Hepimiz bedenlerimizi ve onların ifadelerini algılama biçimimiz açısından çok farklıyız:
- Birbirlerinin önünde stres atmaktan çekinmeyen çiftler vardır. Doğal rahatlama orada hayatın bir parçasıdır. Bu konuda büyük bir yaygara koparmazlar.
- Sonra gerçek bir osuruk yarışması başlatan çiftler vardır. Kim daha yüksek sesle? Kim daha uzun süre devam edebilir? Seslere ve kokulara gülerler ve bu konuda birbirlerine takılırlar.
- Ancak genellikle birinin sertçe osurduğu, diğerinin ise bunu hiç komik bulmadığı çiftler de vardır.
- Bir de birbirlerinin önünde asla yapmayan çiftler vardır. Kalçalarını birbirine sıkıştırırlar ve kelimenin tam anlamıyla öfkelerini boşaltmadan önce mide kramplarına katlanmayı tercih ederler.

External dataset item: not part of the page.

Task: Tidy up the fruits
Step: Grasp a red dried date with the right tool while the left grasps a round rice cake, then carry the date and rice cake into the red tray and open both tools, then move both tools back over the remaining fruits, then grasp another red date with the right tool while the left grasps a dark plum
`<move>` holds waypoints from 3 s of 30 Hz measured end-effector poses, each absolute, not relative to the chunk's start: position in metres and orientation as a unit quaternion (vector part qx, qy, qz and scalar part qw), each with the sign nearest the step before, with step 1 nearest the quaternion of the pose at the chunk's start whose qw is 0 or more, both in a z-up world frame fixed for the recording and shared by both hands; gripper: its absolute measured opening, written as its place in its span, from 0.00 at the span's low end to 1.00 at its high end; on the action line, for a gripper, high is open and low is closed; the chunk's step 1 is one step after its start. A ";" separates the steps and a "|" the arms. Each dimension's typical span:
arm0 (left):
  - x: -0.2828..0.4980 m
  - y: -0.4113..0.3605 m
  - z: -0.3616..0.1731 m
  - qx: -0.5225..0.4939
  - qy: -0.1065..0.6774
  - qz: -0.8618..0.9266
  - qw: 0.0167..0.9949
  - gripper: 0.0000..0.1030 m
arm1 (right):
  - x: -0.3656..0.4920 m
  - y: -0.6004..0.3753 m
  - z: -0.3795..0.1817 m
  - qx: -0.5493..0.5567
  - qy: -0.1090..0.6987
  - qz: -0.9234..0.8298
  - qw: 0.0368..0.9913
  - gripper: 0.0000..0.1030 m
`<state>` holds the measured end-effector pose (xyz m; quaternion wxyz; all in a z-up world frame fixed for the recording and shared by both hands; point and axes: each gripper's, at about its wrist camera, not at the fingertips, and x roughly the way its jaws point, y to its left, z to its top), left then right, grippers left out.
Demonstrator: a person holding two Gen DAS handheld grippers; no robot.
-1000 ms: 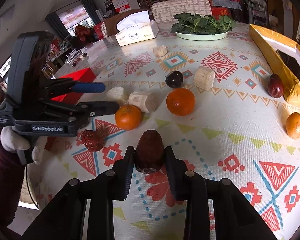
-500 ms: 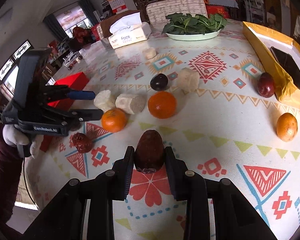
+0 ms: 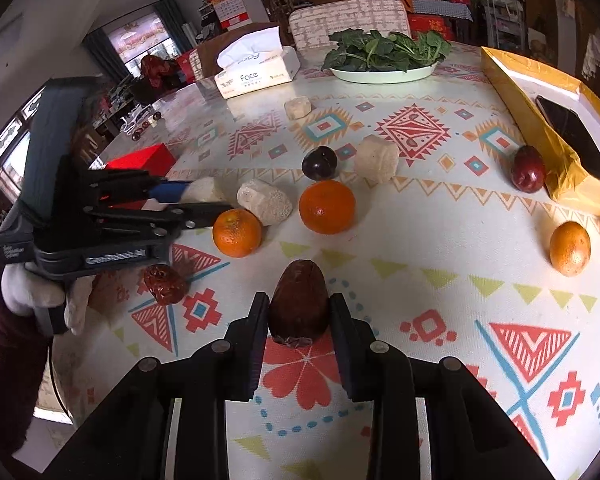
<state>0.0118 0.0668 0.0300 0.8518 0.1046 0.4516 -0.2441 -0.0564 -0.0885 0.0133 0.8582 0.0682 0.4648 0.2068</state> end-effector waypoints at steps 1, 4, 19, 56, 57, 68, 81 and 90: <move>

Amerikalı aile psikoloğu Leah DeCesare, uzun süreli ilişkiler ve ebeveynlik üzerine yazdığı kitaplardan birinde, diğerlerinin yanı sıra bu konuya da değiniyor. Osurmanın güven ve emniyetin bir işareti olduğunu söylüyor. Sonuçta, sadece güvenenler partnerlerine bu yönlerini göstermeye cesaret edebilirler.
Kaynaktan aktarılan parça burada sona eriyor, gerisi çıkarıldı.